BEGIN EXTRACTED DATA

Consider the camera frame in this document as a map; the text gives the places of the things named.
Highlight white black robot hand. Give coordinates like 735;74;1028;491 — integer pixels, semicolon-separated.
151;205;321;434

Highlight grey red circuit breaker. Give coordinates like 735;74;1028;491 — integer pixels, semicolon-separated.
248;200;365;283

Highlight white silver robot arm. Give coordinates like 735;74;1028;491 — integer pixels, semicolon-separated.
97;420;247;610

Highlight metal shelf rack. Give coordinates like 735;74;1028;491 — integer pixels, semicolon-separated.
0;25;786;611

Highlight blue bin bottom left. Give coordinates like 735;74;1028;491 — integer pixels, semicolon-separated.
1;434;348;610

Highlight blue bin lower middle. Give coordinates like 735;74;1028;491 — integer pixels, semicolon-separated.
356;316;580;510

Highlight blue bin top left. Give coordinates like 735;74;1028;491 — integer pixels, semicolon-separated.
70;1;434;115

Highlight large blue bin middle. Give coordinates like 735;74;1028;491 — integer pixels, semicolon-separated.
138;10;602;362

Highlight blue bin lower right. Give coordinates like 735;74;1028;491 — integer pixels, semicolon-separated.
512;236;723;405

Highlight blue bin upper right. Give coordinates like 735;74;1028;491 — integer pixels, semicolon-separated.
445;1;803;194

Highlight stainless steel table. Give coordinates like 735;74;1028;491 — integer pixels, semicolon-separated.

END EXTRACTED DATA

**WHAT TO WORK ON**
The answer consists of every entry, returned exactly.

**TASK RESULT**
Consider the camera frame in this document as a map; the text gives the places of the things named.
Highlight white black robot hand. Give coordinates like 735;74;1028;491 — integer pixels, semicolon-separated.
151;205;321;434

Highlight grey red circuit breaker. Give coordinates like 735;74;1028;491 — integer pixels, semicolon-separated.
248;200;365;283

Highlight white silver robot arm. Give coordinates like 735;74;1028;491 — integer pixels, semicolon-separated.
97;420;247;610

Highlight metal shelf rack. Give coordinates like 735;74;1028;491 — integer pixels, semicolon-separated.
0;25;786;611

Highlight blue bin bottom left. Give coordinates like 735;74;1028;491 — integer pixels, semicolon-separated.
1;434;348;610

Highlight blue bin lower middle. Give coordinates like 735;74;1028;491 — integer pixels, semicolon-separated.
356;316;580;510

Highlight blue bin top left. Give coordinates like 735;74;1028;491 — integer pixels, semicolon-separated.
70;1;434;115

Highlight large blue bin middle. Give coordinates like 735;74;1028;491 — integer pixels, semicolon-separated.
138;10;602;362

Highlight blue bin lower right. Give coordinates like 735;74;1028;491 — integer pixels, semicolon-separated.
512;236;723;405

Highlight blue bin upper right. Give coordinates like 735;74;1028;491 — integer pixels, semicolon-separated.
445;1;803;194

Highlight stainless steel table. Give coordinates like 735;74;1028;491 — integer pixels, semicolon-separated.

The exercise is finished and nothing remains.